I got a bird’s eye view of about a thousand miles of Australian desert, mountains, sandy rivers, and “gibber plains” this week and it was about as much fun as a person can have in a commercial airliner seat.
A courteous Qantas check-in agent at the Alice Springs Airport assigned me and Kristi to window and aisle seats toward the front of the plane to Brisbane when I told him I wanted to see the countryside. I’m grateful that he did.
The sky was clear and for an hour and a half I sat transfixed by the scenery passing below at, I suppose, 600 miles an hour or more. My camera has an “aerial photo” setting and a zoom lens with an anti-shake mechanism, so I shot picture after picture of territory I’d never seen before and may never fly over again.
We’d just spent a week hiking around in “the red center” of Australia, starting in Uluru (also known as Ayers Rock), driving to King’s Canyon, and then using Alice Springs as a base for tours to its west and east.

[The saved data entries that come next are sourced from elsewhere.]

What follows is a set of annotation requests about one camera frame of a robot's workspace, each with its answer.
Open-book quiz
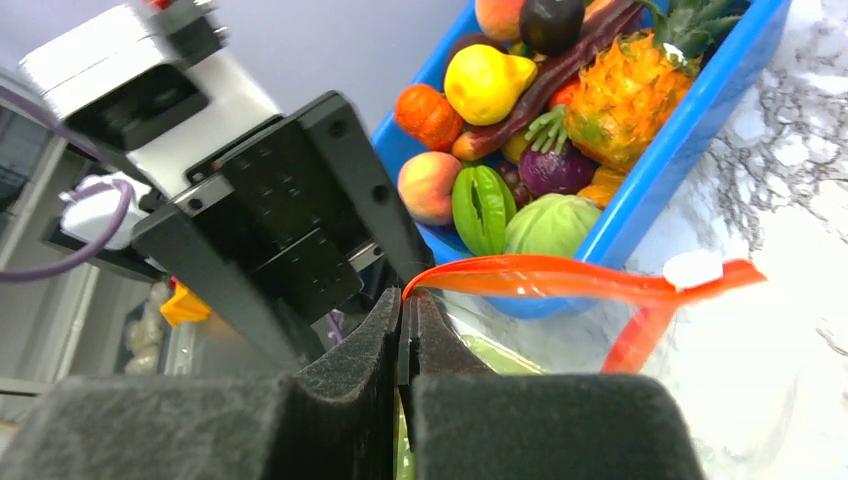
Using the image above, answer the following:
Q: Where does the purple toy carrot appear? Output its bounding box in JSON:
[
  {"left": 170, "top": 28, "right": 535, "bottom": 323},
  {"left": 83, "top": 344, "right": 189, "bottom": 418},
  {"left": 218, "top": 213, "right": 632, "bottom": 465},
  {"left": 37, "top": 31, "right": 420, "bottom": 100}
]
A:
[{"left": 452, "top": 0, "right": 643, "bottom": 161}]

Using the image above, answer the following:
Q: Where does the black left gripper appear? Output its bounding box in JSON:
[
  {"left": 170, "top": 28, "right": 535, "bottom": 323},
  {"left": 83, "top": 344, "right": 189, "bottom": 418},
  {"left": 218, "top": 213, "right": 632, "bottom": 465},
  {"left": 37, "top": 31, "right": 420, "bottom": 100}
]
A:
[{"left": 133, "top": 91, "right": 434, "bottom": 366}]

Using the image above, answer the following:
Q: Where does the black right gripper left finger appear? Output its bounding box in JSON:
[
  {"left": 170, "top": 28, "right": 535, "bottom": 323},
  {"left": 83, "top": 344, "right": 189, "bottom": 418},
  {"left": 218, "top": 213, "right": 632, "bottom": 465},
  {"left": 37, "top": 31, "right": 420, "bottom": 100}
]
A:
[{"left": 1, "top": 289, "right": 401, "bottom": 479}]

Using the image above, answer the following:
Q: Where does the purple toy cabbage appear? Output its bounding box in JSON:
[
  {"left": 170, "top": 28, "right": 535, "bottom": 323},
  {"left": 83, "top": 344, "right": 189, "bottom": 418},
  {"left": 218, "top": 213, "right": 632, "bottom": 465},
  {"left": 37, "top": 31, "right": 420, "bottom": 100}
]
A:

From our home-bound plane on Wednesday afternoon, I got to see country similar to and different from what we’d hiked and I was made sharply aware of the luxuries of modern-day life by Alice on the Line, a book about one family’s experience of travel to, and life in, Alice Springs a century ago.
With the help of a professional writer, Douglas Lockwood, Doris Bradshaw Blackwell told of traveling in 1899 from Adelaide with her mother and siblings to join her father, the newly appointed manager of the telegraph station in Alice Springs. She was eight years old and 300 miles of the trip involved riding for 14 days in either a buggy or a wagon, neither of which offered any protection from sun or storms. It’s quite a story.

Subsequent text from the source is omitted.